Q1 Results: Analysts Cut Target Price For Indiabulls Housing Finance
Most analysts cut target prices for Indiabulls Housing Finance Ltd. as the non-bank lender’s asset quality worsened and provisions rose in the quarter ended June.
The company’s gross non-performing asset ratio rose to 1.47 percent from 0.88 percent in the three months ended March, while its net NPA ratio increased to 1.1 percent from 0.69 percent, according to its exchange filing.
The brokerages also remain cautious on the home financier’s proposed merger with Lakshmi Vilas Bank despite reasonable valuations.
Indiabulls Housing Finance said it has received an approval from India’s competition regulator for the deal and is awaiting nod from the Reserve Bank of India and the stock exchanges.
Here’s what analysts have to say about Indiabulls Housing Finance’s Q1 Results 2019-20:
- Underweight rating with a target price of Rs 600 apiece.
- Miss was driven by weaker revenues.
- Provisioning on accounts like Cafe Coffee Day and Zee Enterprises.
- Indiabulls Housing Finance expects to consummate the merger with Lakshmi Vilas Bank by March 2020, provided they get all approvals.
- Stock is cheap at 1 time its FY21 estimated price-to-book value.
- Growth continues to decline; targeting diversification into MSME.
- Rs 600-crore addition to gross stage 3—credit impaired financial assets—despite significant recoveries in fully provided Palais-Royale project.
- Advises investors to monitor developments with regards to merger with Lakshmi Vilas Bank before committing capital.
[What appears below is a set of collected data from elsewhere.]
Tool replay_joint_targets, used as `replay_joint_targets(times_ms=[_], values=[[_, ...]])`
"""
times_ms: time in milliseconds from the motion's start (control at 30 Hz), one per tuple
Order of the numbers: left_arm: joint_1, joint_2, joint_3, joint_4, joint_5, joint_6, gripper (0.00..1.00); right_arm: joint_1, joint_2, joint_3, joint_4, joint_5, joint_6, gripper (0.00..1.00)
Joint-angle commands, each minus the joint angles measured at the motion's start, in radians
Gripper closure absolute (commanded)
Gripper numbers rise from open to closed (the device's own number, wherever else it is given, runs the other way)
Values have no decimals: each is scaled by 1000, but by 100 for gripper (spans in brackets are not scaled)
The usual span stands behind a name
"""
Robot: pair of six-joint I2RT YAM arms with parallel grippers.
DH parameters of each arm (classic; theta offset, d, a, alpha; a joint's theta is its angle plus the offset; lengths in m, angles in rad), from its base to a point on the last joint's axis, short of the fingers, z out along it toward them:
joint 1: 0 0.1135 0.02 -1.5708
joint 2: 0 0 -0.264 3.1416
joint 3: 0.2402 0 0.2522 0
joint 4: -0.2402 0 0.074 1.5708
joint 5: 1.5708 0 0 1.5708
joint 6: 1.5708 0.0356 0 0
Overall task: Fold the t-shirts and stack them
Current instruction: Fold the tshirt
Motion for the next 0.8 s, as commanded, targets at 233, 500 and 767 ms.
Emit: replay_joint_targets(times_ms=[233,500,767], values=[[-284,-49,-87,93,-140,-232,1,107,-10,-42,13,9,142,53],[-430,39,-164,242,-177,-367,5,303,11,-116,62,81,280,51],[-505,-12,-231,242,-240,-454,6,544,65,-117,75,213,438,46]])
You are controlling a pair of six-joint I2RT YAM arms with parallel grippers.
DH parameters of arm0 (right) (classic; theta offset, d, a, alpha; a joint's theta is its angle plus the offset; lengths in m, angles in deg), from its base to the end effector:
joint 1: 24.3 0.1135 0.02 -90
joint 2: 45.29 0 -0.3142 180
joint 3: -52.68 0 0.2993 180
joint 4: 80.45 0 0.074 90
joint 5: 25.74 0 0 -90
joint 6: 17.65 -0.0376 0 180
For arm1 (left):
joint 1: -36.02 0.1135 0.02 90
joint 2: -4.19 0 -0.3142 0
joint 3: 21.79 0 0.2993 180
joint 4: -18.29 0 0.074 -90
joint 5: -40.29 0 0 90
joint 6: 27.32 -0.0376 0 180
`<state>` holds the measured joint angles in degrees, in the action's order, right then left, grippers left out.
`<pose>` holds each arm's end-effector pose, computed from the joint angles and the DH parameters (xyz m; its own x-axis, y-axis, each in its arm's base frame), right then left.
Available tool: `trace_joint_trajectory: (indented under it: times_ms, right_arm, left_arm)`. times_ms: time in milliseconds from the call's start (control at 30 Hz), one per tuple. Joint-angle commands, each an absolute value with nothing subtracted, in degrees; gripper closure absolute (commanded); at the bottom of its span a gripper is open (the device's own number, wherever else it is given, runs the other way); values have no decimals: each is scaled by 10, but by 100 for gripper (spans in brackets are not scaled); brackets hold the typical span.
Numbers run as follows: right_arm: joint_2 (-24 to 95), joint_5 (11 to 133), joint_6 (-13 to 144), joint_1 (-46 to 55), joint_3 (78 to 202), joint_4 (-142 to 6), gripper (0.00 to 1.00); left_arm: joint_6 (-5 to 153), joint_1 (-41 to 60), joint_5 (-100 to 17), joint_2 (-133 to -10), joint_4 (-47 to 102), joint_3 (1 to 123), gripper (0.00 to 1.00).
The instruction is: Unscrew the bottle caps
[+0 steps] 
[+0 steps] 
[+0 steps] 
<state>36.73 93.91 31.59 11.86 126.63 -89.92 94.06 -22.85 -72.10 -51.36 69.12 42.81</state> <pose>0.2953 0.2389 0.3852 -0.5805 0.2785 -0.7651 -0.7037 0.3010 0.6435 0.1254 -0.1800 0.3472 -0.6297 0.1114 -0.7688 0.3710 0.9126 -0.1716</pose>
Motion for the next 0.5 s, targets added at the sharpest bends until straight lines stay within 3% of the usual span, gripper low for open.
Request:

- Maintains ‘Buy’ and cuts target price to Rs 670 from Rs 920 apiece.
- Lowers estimates by 30 percent due to weak top line.
- Tight funding and a push to unwind corporate loans drags top line.
- Corporate NPAs rise but recoveries partially offset this.
- Valuations reasonable at 1.7 times its June 21 adjusted book value.
- Maintains ‘Neutral’ and cuts target price to Rs 560 from Rs 800.
- Lowers earnings estimates by 19-24 percent, target price by 30 percent to Rs 560.
- Growth remains muted; some asset quality stress visible.
- Margins remained stable sequentially as the company raised rates in anticipation of an increase in cost of funds.
- Meaningful step-up in terms of growth is unlikely.
- Expects loan book decline of 7 percent in FY20 and build higher credit costs.
- Regulatory approval for the merger is a key catalyst for the stock.